Improving Energy Storage Technology
Improving EV battery performance is critical to increasing the adoption of EVs. Current Lithium-ion (Li-ion) batteries contribute to “range anxiety”—the fear of driving an electric car and running out of power. In addition, they are flammable if punctured or if they experience high temperatures. Additionally, Li-ion batteries depend on nickel, cobalt, and manganese, which are expensive and have supply chain challenges.
The study found that recent technological developments have made supercapacitors (SCAPs) a feasible option for energy storage. In contrast to batteries, which use chemistry in the form of chemical potential, to store energy, SCAPs store energy in the form of electrical charge. This allows for rapid charge times (on the order of a few seconds). Moreover, unlike batteries, SCAPs do not experience degraded power under extreme weather conditions.
While it is unlikely that SCAPs will replace batteries completely, they can have supplemental benefits in combination with a system’s battery. A battery provides higher specific energy—the total amount of energy an energy storage device holds—so it can run for much longer than SCAPs. However, SCAPs have far higher specific power—the speed at which the power can be discharged—meaning they can provide a higher current. SCAPs need further development for mass production, but they are projected to be a feasible mass-produced technology in the mid-term future.
Therefore, the study recommends:
- Blending SCAPs with batteries into one combined energy storage system that harnesses the benefits of both. The high-power density of SCAPS complements the high energy density of batteries. Further development of SCAPs and stable batteries is important for the energy storage future.
- PHEVs should contain a SCAP hybrid system where SCAPs are used to store energy and then disburse it to electric components. SCAPs are best used with Kinetic Energy Recapture Systems (KERS), which work by converting the energy of motion when the vehicle decelerates into electrical energy that is stored in a battery, supercapacitor, or as mechanical energy in a flywheel. SCAP hybrid systems, when paired with KERS, have the capability to self-charge in austere environments.
Securing Access to Strategic Materials for EVs
Another obstacle to widespread American EV adoption is the fact that the US effectively relies on imports for 70% of its strategic metals, including those used in HE and AE batteries, as indicated by a 2017 USGS report. Moreover, China is home to at least 85% of the world’s capacity to process rare earth ores into material that manufacturers can use for EV batteries.

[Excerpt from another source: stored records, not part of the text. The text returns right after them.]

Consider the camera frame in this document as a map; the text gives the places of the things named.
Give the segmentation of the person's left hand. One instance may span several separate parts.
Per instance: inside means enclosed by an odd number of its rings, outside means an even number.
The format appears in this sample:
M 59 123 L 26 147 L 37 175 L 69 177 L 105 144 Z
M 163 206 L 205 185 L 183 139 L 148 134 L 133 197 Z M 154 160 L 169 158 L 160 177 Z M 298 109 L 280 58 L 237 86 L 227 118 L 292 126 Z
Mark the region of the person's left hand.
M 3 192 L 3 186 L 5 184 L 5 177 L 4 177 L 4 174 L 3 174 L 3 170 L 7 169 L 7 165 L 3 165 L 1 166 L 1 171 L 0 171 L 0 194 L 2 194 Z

Rare earth materials that are required to produce electrical components include terbium, praseodymium, neodymium, lanthanum, and dysprosium. Strategic materials that are essential for battery manufacturing and production include nickel, manganese, cobalt, copper, aluminum, graphite, and lithium.
The study emphasized that:
- The US must secure its rare earth and strategic materials supply chains. It is imperative to invest R&D funding into the US capability to expand rare earth materials mining and processing, along with alternative rare earth materials.
- The US must reopen rare earth material mining sites and lithium sites, along with modifying regulations that impede our ability to secure rare earth and strategic materials. Both steps are necessary to develop a full domestic supply chain.